■ YOUR OBJECTIVE ■
Read through the entries below and return each line with the word "Exercise".

■ SOURCE MATERIAL ■
☆ ☆ ☆ ☆ ☆ ☆ ☆
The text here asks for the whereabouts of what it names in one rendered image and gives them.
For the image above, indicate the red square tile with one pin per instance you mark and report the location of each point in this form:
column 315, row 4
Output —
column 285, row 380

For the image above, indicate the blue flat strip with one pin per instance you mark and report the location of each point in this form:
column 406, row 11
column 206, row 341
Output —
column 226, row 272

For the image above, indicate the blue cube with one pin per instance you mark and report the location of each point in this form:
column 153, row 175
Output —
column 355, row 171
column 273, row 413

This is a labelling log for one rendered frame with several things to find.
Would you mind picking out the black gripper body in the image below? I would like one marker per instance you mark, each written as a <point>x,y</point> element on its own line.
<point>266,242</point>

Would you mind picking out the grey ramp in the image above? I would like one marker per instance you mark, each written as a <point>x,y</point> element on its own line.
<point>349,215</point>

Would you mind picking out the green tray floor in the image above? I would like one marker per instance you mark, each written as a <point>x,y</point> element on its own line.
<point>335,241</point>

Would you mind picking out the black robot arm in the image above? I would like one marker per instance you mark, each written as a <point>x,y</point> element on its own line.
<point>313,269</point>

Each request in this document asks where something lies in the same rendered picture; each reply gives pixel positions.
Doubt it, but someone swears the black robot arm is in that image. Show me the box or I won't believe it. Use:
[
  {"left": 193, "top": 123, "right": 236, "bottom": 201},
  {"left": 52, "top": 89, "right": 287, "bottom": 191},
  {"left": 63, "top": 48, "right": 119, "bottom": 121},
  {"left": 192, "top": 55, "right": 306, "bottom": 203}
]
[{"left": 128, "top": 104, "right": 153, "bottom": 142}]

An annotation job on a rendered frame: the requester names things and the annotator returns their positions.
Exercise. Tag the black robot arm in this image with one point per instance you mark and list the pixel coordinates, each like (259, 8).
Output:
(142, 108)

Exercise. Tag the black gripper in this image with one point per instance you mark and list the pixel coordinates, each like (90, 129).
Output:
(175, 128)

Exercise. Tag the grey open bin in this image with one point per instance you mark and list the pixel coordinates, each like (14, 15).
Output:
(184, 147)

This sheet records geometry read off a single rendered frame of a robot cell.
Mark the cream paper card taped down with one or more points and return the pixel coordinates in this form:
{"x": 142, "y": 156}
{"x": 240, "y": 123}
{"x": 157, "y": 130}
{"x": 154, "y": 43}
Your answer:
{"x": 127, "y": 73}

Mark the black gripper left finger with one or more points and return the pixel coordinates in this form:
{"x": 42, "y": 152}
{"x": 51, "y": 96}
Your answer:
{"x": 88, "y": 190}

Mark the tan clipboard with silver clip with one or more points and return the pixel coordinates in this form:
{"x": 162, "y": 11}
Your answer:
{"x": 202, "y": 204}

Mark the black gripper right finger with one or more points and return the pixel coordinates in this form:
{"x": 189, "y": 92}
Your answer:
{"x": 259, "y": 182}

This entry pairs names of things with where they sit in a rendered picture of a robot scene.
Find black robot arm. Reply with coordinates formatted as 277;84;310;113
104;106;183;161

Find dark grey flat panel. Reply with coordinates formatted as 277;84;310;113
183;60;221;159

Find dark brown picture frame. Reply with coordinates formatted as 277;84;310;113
☆ ☆ ☆ ☆ ☆ ☆ ☆
■ ANSWER TO THIS PROBLEM ■
Exercise. Tag the black robot arm in this image with one point per instance you mark and list the pixel coordinates, each like (259, 8).
Exercise. Tag the black gripper in this image with one point per instance you mark and list the pixel coordinates, each like (90, 129).
Exercise. Tag the grey open bin in this image with one point per instance you mark and list the pixel coordinates, each like (14, 15).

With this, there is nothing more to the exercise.